Gelelim bir de işin mide bulandıran tarafına:
Dün verilen o müebbet hapis cezaları Abdullah Öcalan’ı hapisten çıkarma planının bir parçası ise ? Yani ileride bir gün bu milletin infialini yatıştırabilmek için ‘’Bakın görüyorsunuz. Devlet kendisine karşı işlenen suçları ve suçluları affediyor, bu bağlamda Silivri mahkumlarını da Abdullah Öcalan’ı da affediyoruz.’’ Deyip hepsi birden salıverilirse? Sırf Abdullah Öcalan’ın hapisten çıkarılması için özellikle paşalara bu kadar ağır cezalar verilmişse? Yani bizlere ‘’ Biz o kadar merhametliyiz ki hiç bir ayırım yapmadan bütün teröristleri affediyoruz.’’ Denirse?
Olur mu?

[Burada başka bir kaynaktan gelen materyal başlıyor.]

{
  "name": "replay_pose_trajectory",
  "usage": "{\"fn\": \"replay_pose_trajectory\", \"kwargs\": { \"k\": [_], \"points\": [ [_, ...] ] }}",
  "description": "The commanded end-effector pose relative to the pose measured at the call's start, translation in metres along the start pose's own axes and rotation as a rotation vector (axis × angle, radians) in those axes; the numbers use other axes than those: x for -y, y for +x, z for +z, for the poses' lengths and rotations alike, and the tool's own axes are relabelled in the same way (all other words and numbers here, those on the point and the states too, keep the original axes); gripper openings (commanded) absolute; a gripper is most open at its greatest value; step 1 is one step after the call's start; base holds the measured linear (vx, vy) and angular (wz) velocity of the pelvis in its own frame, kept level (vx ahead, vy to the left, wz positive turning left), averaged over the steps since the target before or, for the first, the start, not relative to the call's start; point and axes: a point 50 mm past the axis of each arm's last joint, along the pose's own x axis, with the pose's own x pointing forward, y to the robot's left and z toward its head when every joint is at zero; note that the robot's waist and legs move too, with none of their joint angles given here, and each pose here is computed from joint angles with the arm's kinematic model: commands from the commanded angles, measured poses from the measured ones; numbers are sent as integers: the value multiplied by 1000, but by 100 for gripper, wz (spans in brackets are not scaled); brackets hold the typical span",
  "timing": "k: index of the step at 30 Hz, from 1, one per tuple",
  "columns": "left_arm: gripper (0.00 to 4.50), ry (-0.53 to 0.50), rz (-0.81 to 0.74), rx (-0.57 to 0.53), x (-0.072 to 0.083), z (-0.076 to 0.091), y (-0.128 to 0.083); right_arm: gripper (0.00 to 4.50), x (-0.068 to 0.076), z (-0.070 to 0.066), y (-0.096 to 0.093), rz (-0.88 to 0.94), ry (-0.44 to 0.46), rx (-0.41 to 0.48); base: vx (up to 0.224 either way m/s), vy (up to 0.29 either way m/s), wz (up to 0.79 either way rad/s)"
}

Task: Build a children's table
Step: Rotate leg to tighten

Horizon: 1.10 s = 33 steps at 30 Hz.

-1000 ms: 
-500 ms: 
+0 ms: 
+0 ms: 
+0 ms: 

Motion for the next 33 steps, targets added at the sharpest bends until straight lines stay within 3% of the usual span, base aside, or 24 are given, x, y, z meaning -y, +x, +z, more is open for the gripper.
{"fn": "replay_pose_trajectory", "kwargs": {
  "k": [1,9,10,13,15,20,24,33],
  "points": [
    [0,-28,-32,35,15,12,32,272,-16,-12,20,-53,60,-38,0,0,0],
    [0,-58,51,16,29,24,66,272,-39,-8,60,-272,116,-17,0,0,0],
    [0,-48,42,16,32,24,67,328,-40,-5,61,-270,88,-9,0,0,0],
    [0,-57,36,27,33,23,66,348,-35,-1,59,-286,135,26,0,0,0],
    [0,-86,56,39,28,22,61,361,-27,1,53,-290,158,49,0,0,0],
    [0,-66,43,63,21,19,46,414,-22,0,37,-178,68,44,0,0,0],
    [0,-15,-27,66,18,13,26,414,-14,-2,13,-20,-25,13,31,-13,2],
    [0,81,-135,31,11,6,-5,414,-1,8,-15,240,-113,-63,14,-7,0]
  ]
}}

Olur...Olur…18 Martta ‘’ Sayın Öcalan da yakında aramızda olacak .‘’ Diyenlerin bir bildiği var elbette..Biz bilmesek de onlar çok şeyi biliyorlar.
Uzun sözün kısası:
Bundan sonra artık 18 Martlarda Atatürk’ten, Yüzbaşı Hakkı’dan, Seyit Çavuştan, Tevfik Onbaşıdan, Yahya Çavuştan, Türk’ün kazandığı o muhteşem zaferden bahsedemeyeceğiz. 18 Mart artık bir terör örgütünün Türkiye Cumhuriyeti Devletine karşı kazandığı zafer olarak tarihe geçecek.
Ben ‘’ Lanet olsun ‘’ diyorum…Çanakkale şehitleri ne der onu da bilemiyorum.